Anyways, nothing new or innovative here, just a quick and dirty power source when times are tight, but man after using the higher voltage, I don't think I want to go back to the EGO's 3.2v PWM power source!

Of course now I'm thinking of ways to make it a little more pretty, and less industrial looking :)

IMG_20110620_102140.jpgIMG_20110620_102214.jpg

:vapor:
 

TomCatt

Da Catt
ECF Veteran
Verified Member
Mar 8, 2011
4,162
18,320
Upland, PA
Interesting, did you check the voltage after the switch at the connector?

Willy,
After our previous posts about the Puck style mod, I had made another Puck. My first Puck was giving ~3.8V under a 3.2 ohm load; but my second starts out ~4.6/4.7V under same load and after a day of moderate vaping (3-4mL) measures ~4.2/4.3V under load. Voltage is measured btw + battery and atty connector.

Just sayin' :)
 

jameth

Super Member
ECF Veteran
Verified Member
Jan 26, 2011
680
638
41
Southern Utah
Interesting, did you check the voltage after the switch at the connector?

No I did not, I tapped it before the switch (tapped at terminals and then powered up and voltage goes from 5v+ no load, to around 4.5 loaded), I will test it after the switch here in a bit and see what I get.

Would you expect it to be less when checked after switch?
 

brokenbrains

Full Member
Aug 8, 2010
40
6
Wa
...
Anyways, nothing new or innovative here, just a quick and dirty power source when times are tight, but man after using the higher voltage, I don't think I want to go back to the EGO's 3.2v PWM power source!

Of course now I'm thinking of ways to make it a little more pretty, and less industrial looking :)

Actually, I was thinking of building something similar (exposed batt's) because it's industrial-looking. ;)
 

GIMike

Ultra Member
ECF Veteran
May 15, 2009
1,822
719
Around OKC, OK
Actually, I was thinking of building something similar (exposed batt's) because it's industrial-looking. ;)

I think something like that, maybe even with a lcd that showed the current voltage, in a clear case, would be awesome. Maybe it just goes back to when I saw those kits for car motors that were made of clear plastic so you could see how everything worked together.....
 

jameth

Super Member
ECF Veteran
Verified Member
Jan 26, 2011
680
638
41
Southern Utah
No I did not, I tapped it before the switch (tapped at terminals and then powered up and voltage goes from 5v+ no load, to around 4.5 loaded), I will test it after the switch here in a bit and see what I get.

Would you expect it to be less when checked after switch?


Tested again both before before and after switch and see no difference, and really can't see how, when testing voltage under load, throwing the switch in the circuit would reduce voltage, it may reduce the maximum amperage that it can output however.

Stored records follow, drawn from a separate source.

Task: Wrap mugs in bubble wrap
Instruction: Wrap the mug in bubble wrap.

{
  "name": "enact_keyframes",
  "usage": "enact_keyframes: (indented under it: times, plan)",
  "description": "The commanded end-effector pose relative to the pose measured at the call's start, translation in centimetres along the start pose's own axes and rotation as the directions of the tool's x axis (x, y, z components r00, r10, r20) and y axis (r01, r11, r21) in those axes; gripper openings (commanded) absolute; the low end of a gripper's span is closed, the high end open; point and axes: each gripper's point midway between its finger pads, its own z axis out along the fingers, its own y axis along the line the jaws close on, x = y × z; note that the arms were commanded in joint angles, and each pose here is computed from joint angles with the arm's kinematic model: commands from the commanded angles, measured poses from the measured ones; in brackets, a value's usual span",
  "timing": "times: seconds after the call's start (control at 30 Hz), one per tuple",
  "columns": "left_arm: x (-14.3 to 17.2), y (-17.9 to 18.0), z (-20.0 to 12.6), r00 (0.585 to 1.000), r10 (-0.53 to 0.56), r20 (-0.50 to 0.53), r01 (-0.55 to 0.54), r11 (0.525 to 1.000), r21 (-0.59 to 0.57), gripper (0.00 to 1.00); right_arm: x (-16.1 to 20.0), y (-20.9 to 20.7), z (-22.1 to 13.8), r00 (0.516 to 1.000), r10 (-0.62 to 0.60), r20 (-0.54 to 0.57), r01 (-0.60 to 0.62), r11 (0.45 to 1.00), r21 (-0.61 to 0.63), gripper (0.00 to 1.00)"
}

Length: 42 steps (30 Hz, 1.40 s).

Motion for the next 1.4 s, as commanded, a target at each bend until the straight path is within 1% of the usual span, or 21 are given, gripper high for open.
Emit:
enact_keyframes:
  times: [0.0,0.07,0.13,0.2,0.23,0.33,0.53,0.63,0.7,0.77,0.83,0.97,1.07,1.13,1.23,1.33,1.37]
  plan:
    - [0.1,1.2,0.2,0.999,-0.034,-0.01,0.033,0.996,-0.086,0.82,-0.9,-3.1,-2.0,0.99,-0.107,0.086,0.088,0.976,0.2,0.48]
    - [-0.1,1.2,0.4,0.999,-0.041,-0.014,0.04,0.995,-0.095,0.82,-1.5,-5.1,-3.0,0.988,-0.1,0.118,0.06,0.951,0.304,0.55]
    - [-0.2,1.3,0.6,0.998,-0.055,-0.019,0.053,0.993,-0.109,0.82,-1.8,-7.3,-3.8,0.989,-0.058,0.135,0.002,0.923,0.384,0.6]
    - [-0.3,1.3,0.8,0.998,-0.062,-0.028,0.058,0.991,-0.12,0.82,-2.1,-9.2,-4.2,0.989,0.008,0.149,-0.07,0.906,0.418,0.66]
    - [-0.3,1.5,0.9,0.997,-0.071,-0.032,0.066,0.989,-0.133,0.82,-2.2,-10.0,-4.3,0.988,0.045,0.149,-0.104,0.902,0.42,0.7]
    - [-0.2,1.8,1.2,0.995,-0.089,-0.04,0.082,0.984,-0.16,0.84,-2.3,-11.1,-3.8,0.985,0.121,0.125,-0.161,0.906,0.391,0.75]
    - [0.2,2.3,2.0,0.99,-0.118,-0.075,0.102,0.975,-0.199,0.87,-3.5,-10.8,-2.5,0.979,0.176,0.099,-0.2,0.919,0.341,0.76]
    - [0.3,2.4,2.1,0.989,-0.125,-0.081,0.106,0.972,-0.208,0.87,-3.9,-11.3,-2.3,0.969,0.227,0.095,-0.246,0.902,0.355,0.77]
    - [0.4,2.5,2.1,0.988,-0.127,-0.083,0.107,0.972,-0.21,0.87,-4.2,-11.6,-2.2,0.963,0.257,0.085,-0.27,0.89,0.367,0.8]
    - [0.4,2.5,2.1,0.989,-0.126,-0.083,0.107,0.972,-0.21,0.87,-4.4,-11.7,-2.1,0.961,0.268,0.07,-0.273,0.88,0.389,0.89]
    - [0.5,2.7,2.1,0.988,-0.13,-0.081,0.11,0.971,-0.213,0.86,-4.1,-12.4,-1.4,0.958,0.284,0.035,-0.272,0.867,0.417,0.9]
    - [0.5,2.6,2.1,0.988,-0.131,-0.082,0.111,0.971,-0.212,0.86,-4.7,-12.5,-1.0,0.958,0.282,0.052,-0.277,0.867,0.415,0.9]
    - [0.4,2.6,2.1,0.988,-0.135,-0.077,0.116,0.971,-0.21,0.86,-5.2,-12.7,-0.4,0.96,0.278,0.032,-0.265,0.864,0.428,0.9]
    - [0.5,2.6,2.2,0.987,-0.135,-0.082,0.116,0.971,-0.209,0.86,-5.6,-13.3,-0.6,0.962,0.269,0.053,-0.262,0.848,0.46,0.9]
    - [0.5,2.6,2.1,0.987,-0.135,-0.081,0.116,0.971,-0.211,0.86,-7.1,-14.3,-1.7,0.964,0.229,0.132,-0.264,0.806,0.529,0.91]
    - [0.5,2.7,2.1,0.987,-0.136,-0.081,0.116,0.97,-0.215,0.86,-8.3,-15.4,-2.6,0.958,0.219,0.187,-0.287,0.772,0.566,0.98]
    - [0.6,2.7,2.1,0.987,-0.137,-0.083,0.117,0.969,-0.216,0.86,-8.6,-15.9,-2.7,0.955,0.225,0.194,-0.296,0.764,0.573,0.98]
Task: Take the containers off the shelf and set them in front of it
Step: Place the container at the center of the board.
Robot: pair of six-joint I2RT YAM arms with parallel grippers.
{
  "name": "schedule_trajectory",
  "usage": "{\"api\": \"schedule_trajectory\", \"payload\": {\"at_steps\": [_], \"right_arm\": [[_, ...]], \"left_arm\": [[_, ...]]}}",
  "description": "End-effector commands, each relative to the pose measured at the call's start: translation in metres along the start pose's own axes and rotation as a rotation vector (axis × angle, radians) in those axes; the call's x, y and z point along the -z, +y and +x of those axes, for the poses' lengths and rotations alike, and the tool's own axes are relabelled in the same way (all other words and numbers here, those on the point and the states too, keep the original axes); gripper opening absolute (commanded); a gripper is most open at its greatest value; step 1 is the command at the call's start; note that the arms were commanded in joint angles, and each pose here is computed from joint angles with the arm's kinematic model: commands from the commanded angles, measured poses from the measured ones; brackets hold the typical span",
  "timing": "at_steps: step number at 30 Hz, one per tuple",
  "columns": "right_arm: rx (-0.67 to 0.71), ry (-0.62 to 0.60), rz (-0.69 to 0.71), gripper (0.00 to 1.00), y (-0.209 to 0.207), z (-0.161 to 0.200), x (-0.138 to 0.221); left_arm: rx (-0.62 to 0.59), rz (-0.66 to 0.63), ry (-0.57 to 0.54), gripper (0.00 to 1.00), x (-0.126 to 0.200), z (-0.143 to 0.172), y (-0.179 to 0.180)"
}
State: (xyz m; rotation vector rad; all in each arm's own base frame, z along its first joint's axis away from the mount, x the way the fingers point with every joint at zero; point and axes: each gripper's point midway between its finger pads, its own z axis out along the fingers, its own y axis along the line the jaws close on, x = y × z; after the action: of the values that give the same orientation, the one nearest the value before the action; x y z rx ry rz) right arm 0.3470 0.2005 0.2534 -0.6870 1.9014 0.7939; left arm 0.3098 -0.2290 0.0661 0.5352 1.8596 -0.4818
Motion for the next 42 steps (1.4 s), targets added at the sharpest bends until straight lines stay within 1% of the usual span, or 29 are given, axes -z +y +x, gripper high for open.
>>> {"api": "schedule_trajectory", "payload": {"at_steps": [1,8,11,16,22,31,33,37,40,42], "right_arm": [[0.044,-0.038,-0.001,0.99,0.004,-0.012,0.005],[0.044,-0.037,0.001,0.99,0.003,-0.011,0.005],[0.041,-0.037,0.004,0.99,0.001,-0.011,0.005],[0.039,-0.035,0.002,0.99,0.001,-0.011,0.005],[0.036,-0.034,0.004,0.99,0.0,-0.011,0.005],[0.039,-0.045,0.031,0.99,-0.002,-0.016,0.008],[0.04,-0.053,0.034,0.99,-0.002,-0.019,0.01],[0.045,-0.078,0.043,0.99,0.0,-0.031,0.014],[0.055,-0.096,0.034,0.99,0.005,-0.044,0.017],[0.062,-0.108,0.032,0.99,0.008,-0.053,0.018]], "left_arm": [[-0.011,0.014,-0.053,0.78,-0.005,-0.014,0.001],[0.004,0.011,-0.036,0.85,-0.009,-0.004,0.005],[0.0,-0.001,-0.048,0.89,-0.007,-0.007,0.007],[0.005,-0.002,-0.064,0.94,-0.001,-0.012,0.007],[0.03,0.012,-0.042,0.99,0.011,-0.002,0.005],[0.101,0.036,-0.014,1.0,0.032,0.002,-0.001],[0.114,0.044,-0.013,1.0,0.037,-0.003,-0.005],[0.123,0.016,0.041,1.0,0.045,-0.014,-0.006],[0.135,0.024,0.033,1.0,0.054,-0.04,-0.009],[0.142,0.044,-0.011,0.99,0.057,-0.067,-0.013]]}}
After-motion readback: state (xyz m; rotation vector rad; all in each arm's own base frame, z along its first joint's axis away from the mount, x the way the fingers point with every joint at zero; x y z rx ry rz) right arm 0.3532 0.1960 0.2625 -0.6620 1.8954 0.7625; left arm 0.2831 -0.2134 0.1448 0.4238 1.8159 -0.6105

I am by no means an expert electrical engineer or anything, but pretty sure the switch would not change voltage as measured.

Am I wrong?


ps. It is more around 4.18 - 4.3 volts today, same charge since thursday, probably vaped 6 to 8 or so tanks through it.
 

jameth

Super Member
ECF Veteran
Verified Member
Jan 26, 2011
680
638
41
Southern Utah
I think something like that, maybe even with a lcd that showed the current voltage, in a clear case, would be awesome. Maybe it just goes back to when I saw those kits for car motors that were made of clear plastic so you could see how everything worked together.....

I was thinking about a voltage read out as well, maybe a variable voltage chip / potentiometer as well, hmm...

As it is now its all a little to exposed, mainly the terminals on the top, they are just waiting for me to drop my keys on top in my pocket heh.


I do also kind of like the exposed batteries though, I think if I just had some kind of top piece that would cover they atty connection point / terminals. As it is now its all industrial grade hot-glue, which certainly works, but isn't exactly pretty to look at :)
 

jameth

Super Member
ECF Veteran
Verified Member
Jan 26, 2011
680
638
41
Southern Utah
I thought anything added to an electrical circuit runs a risk of changing the output....

Yea I believe that to be true, but I don't think the voltage is what will nessicarily take the hit, the switch has a finite amount of amps that it can support before it basically melts itself down, but unless you are hitting that maximum amperage, I don't think the volts would change.

I think if I had a rinka-dink little tiny switch there, it would effect the voltage, because I would be pushing more amps through then it was designed to support, but this switch is large, and supports more amps then the atty will draw.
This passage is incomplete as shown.